§ What to produce
Filter the listing below down to the lines holding the word "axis", and copy those lines.

§ Given material

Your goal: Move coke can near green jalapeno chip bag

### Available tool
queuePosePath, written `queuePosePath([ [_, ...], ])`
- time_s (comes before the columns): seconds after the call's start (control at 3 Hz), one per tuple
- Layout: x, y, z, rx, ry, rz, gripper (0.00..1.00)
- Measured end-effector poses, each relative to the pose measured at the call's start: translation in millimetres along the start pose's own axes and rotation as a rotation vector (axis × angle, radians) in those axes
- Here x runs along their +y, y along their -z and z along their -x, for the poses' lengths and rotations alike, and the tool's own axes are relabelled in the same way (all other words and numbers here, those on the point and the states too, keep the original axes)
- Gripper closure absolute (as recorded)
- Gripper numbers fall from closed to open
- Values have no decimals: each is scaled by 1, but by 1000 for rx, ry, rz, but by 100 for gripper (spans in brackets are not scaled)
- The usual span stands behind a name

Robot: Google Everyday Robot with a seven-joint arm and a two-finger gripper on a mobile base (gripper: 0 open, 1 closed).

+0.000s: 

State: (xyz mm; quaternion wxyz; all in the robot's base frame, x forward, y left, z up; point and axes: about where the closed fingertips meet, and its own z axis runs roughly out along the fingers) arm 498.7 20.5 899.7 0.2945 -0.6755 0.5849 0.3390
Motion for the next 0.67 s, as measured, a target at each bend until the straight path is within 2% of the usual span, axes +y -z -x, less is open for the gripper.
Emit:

§ Answer space
- Measured end-effector poses, each relative to the pose measured at the call's start: translation in millimetres along the start pose's own axes and rotation as a rotation vector (axis × angle, radians) in those axes
State: (xyz mm; quaternion wxyz; all in the robot's base frame, x forward, y left, z up; point and axes: about where the closed fingertips meet, and its own z axis runs roughly out along the fingers) arm 498.7 20.5 899.7 0.2945 -0.6755 0.5849 0.3390

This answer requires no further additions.